Was war bei aller Unterschiedlichkeit das Verbindende? 
Die Sehnsucht der Menschen nach der Erlangung ihrer Würde (so Schmid), ihre Würde hinsichtlich der Freiheit von Willkür und Korruption und hinsichtlich der sozialen Lebenschancen für die Zukunft.

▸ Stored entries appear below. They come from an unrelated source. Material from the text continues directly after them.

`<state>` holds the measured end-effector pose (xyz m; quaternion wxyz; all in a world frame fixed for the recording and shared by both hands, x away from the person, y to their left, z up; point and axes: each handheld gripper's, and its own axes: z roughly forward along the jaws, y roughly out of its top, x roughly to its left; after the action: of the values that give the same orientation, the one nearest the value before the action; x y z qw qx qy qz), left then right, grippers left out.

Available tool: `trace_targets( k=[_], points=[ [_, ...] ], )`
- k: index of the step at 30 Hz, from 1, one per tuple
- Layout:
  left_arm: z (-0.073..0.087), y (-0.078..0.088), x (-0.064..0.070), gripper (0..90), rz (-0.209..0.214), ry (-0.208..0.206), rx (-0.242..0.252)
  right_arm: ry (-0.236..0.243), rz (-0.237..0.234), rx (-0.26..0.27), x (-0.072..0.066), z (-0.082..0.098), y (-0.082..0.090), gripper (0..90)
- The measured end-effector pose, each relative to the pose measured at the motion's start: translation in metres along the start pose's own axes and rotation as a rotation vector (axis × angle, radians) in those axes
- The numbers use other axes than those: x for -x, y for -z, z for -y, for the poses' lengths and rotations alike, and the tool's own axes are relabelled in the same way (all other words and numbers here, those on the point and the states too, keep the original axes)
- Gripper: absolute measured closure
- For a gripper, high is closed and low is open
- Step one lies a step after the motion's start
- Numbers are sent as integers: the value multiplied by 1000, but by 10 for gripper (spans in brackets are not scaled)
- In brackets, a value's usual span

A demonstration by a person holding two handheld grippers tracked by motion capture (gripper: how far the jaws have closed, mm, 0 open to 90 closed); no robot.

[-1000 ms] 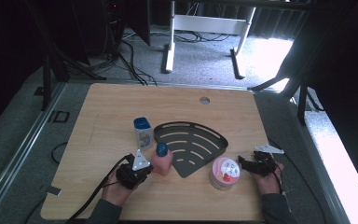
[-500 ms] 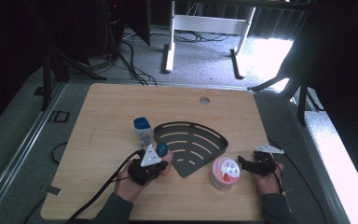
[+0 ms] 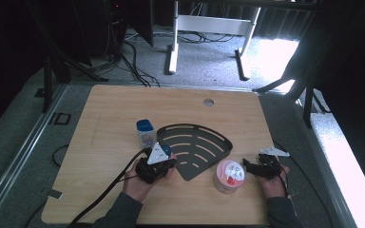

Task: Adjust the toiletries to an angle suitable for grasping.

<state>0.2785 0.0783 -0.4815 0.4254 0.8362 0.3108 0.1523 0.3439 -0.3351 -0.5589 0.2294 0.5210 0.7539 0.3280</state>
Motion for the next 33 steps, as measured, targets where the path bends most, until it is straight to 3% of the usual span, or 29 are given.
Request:
trace_targets(
  k=[4,13,16,24,28,30,33],
  points=[
    [0,5,2,898,-52,-21,-7,0,0,1,0,0,0,236],
    [1,10,-2,898,-116,-37,-29,1,0,1,0,0,0,236],
    [1,10,-3,898,-154,-49,-36,-1,0,0,0,0,0,236],
    [3,14,-11,898,-189,-26,-44,1,0,1,0,0,0,236],
    [5,16,-15,898,-237,-10,-49,0,0,0,0,0,0,236],
    [5,17,-16,897,-236,-2,-50,0,0,0,0,0,0,235],
    [3,17,-16,897,-200,0,-24,0,0,0,0,0,0,236]
  ],
)
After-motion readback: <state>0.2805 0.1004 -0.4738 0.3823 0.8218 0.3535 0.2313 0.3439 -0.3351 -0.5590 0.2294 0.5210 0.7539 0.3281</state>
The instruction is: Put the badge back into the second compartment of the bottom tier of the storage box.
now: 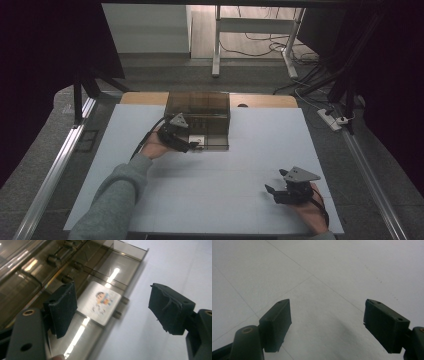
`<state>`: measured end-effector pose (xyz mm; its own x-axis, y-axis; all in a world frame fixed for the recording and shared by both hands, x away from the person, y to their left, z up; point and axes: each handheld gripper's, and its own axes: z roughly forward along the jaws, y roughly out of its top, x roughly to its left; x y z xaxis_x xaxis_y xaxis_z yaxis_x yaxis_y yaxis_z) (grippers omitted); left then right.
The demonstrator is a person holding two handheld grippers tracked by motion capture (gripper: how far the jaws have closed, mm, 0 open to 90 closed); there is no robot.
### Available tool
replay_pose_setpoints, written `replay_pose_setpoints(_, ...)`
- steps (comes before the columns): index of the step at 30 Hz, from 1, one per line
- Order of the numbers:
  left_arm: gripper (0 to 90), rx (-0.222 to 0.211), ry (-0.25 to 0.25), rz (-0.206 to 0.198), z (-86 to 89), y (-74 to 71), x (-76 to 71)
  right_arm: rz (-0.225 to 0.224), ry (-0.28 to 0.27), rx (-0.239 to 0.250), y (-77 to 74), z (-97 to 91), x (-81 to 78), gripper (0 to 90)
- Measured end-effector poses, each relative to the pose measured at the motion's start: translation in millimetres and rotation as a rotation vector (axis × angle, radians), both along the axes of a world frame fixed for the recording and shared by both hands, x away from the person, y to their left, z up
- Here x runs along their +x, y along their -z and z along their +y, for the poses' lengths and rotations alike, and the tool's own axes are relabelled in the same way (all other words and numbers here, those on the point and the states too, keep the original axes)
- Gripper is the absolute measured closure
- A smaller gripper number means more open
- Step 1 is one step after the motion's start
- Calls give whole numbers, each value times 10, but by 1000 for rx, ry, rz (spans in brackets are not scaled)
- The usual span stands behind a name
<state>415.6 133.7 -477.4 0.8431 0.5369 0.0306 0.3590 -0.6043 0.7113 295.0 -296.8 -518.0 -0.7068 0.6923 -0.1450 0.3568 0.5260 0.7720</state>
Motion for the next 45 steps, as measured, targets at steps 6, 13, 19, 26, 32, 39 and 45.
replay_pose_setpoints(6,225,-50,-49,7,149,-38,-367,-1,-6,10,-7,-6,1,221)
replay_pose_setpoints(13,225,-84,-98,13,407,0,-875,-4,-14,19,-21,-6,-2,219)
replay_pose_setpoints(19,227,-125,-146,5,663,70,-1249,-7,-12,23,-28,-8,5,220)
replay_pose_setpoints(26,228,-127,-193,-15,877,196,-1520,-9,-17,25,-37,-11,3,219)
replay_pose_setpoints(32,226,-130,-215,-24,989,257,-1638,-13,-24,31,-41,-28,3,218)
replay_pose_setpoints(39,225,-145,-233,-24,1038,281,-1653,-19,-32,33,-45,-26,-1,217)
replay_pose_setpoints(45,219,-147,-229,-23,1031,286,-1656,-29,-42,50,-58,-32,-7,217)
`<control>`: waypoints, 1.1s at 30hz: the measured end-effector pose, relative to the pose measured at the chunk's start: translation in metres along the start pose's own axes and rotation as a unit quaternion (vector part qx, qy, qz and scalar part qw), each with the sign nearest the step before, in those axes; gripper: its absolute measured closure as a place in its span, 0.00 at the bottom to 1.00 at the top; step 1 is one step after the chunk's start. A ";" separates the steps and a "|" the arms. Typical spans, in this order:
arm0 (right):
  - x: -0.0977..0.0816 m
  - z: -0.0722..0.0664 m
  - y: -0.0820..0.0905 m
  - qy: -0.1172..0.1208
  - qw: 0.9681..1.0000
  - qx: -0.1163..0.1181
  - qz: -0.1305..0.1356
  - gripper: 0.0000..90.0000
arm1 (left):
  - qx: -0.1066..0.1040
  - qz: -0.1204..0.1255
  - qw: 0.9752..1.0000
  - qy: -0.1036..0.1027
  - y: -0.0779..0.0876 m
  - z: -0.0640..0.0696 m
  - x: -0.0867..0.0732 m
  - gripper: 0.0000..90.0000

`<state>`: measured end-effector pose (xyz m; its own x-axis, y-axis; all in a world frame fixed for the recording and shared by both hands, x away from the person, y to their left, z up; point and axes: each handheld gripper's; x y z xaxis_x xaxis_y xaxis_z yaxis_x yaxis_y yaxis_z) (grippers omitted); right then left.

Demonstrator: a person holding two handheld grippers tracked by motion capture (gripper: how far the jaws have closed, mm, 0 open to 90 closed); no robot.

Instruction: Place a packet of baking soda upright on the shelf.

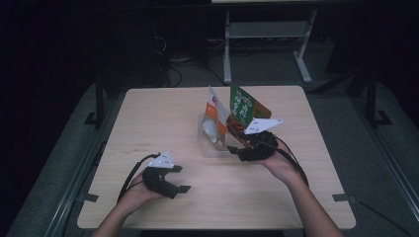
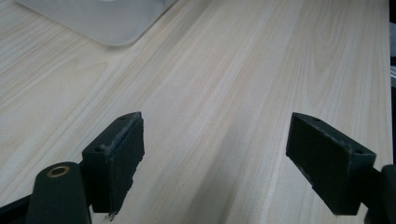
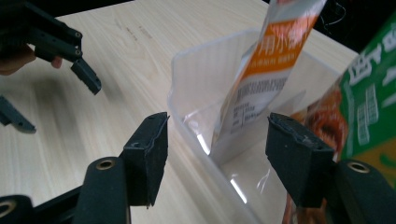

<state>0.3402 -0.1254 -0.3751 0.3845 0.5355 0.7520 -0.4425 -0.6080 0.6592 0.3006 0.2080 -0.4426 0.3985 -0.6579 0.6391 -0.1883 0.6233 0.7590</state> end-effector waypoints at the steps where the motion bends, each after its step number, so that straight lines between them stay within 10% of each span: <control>1: -0.004 -0.001 0.001 -0.006 1.000 0.003 -0.002 0.43 | -0.001 -0.001 1.000 0.000 0.000 0.001 0.000 0.21; 22: -0.097 -0.010 0.016 -0.041 0.999 0.020 -0.024 0.17 | -0.017 -0.017 0.999 -0.026 -0.009 0.011 0.001 0.19; 33: -0.106 -0.014 0.004 -0.014 0.997 0.006 -0.071 0.15 | -0.019 -0.024 0.999 -0.036 -0.013 0.012 0.000 0.19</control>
Point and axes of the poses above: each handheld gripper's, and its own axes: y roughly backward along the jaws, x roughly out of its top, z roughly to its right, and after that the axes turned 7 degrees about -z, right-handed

Zum Schluss ging der Autor auf das Problem Israel und Palästina ein, das für den ganzen arabischen Raum ein schwerwiegendes sei, weil Israel in den Augen der AraberInnen einen Freibrief für alle Verstöße gegen die UNO-Resolutionen habe. Die israelische Regierung hat auf die arabischen Revolten sehr verunsichert und nervös reagiert, weil es den Status quo mit Mubarak und seinen arabischen Nachbarregierungen immer noch für besser hielt, als eine Chance zu sehen, auf diese Prozesse zuzugehen und ihre Demokratiebestrebungen zu unterstützen,  zumal es in keiner dieser Aufstände antiisraelische Töne gab.
Obama habe nach seiner hoffungsvollen Rede in Kairo die AraberInnen bitter enttäuscht – wegen der Duldung der Siedlungsausdehnungen.

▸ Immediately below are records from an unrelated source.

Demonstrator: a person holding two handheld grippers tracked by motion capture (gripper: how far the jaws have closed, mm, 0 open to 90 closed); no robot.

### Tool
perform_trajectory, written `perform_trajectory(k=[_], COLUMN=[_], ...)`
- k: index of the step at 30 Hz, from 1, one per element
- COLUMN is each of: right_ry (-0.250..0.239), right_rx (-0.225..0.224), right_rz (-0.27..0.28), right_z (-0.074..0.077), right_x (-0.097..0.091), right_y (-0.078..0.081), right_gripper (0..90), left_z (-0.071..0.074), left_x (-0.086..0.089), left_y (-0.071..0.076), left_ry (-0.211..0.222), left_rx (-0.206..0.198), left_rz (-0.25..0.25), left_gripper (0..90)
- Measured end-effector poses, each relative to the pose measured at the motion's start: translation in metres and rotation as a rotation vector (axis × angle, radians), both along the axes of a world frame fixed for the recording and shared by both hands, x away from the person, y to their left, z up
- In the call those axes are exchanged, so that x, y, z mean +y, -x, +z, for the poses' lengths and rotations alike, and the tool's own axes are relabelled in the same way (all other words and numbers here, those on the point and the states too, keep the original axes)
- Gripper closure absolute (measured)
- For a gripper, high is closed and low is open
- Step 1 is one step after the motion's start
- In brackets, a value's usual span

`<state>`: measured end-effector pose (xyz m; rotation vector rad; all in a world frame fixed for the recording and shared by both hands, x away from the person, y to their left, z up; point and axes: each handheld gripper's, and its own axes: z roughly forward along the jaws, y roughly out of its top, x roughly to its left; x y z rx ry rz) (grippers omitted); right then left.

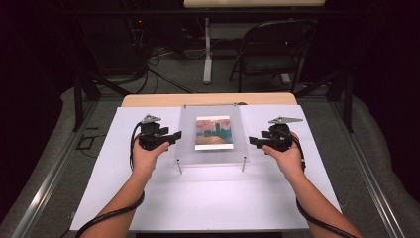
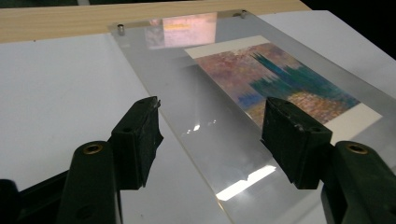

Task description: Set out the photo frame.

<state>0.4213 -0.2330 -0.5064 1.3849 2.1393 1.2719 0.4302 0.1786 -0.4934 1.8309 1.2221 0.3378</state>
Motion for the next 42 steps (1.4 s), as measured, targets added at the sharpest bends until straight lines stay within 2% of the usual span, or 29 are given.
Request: perform_trajectory(k=[9,15,19,27,34,42], right_ry=[0.018,0.002,0.001,-0.007,-0.025,-0.037], right_rx=[-0.007,0.003,0.020,0.038,0.060,0.091], right_rz=[-0.024,-0.037,-0.036,-0.034,-0.032,-0.022], right_z=[-0.005,-0.010,-0.014,-0.016,-0.018,-0.021], right_x=[0.012,0.022,0.027,0.033,0.035,0.040], right_y=[-0.024,-0.036,-0.043,-0.055,-0.060,-0.065], right_gripper=[38.7,38.5,38.5,38.6,38.5,37.3], left_z=[-0.008,-0.013,-0.015,-0.026,-0.032,-0.033], left_x=[-0.010,-0.015,-0.016,-0.015,-0.018,-0.026], left_y=[-0.023,-0.036,-0.040,-0.049,-0.055,-0.058], left_ry=[-0.013,-0.022,-0.027,-0.015,0.010,0.005], left_rx=[0.020,0.032,0.039,0.072,0.098,0.113], left_rz=[0.015,0.023,0.008,0.025,0.025,0.007], left_gripper=[37.3,37.5,40.6,40.2,40.0,39.7])
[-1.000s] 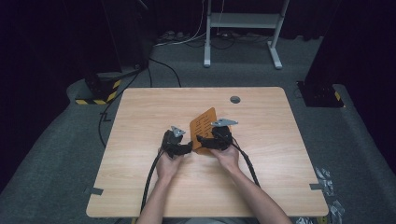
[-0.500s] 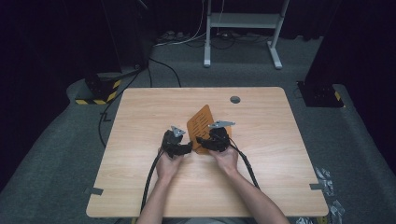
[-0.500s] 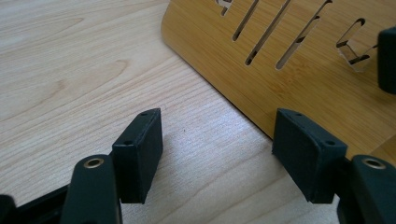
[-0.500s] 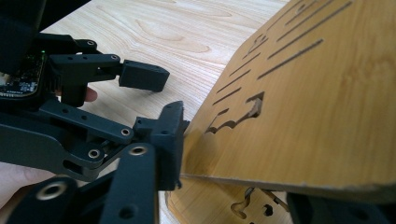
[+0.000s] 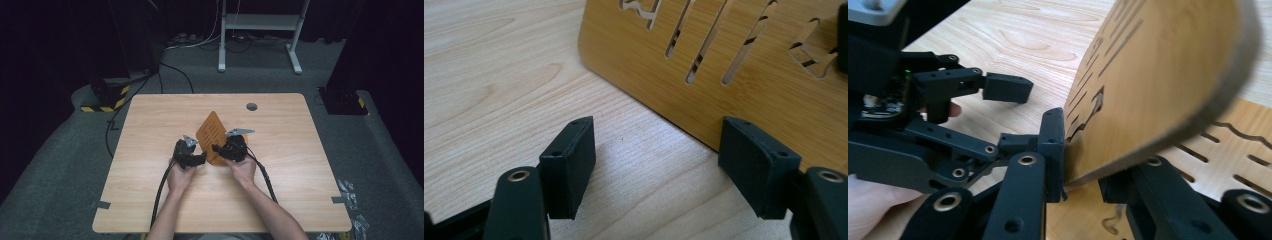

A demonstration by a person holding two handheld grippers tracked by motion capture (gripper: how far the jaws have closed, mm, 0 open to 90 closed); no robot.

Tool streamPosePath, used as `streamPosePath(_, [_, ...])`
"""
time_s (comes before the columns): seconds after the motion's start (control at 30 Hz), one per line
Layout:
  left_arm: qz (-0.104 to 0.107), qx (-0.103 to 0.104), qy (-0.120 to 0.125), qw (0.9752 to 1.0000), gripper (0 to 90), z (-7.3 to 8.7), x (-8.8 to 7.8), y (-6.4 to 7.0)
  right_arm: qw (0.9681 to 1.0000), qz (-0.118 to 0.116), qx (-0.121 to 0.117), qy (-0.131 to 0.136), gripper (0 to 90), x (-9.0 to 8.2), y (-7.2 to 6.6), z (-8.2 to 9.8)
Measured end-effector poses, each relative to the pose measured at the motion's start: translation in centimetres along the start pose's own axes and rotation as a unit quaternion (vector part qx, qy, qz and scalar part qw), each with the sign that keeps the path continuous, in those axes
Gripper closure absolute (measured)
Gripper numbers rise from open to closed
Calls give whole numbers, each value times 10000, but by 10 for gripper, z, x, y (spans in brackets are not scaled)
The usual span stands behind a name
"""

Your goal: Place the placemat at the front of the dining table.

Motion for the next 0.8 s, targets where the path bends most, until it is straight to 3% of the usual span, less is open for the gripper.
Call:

Einiges wurde noch gesagt zu den verpassten Chancen, aus der Sicht des Autors. Die EuropäerInnen dürften ihre Grenzen im Mittelmeerraum nicht mehr verschließen,  zum Beispiel. Man müsse sich daran gewöhnen, dass man im Zeitalter, wo das Kapital keine Grenzen mehr kenne, die Menschen ebenfalls beweglich würden. Das europäische Grenzregime hielt er für unmenschlich und überholt.

Das Buch habe ich noch nicht gelesen, aber der Vortrag und die Antworten des Journalisten räumten mit mancher Unkenntnis  und manchem Vorurteil auf, das uns bei arabischen Ländern und MuslimInnen durch den Kopf geht.

Wen’s interessiert, dem sei’s empfohlen. Ich glaube, wenn es so gut geschrieben ist, wie der Mitautor erzählen konnte, dann dürfte es sich lohnen.

Gruß

Werner Ruhoff
 
PS: In den aktuellen Vorkommnissen in Ägypten sieht Schmid aller Wahrscheinlichkeit nach das Militär in der Verantwortung für die Gewaltausbrüche mit den Todesopfern.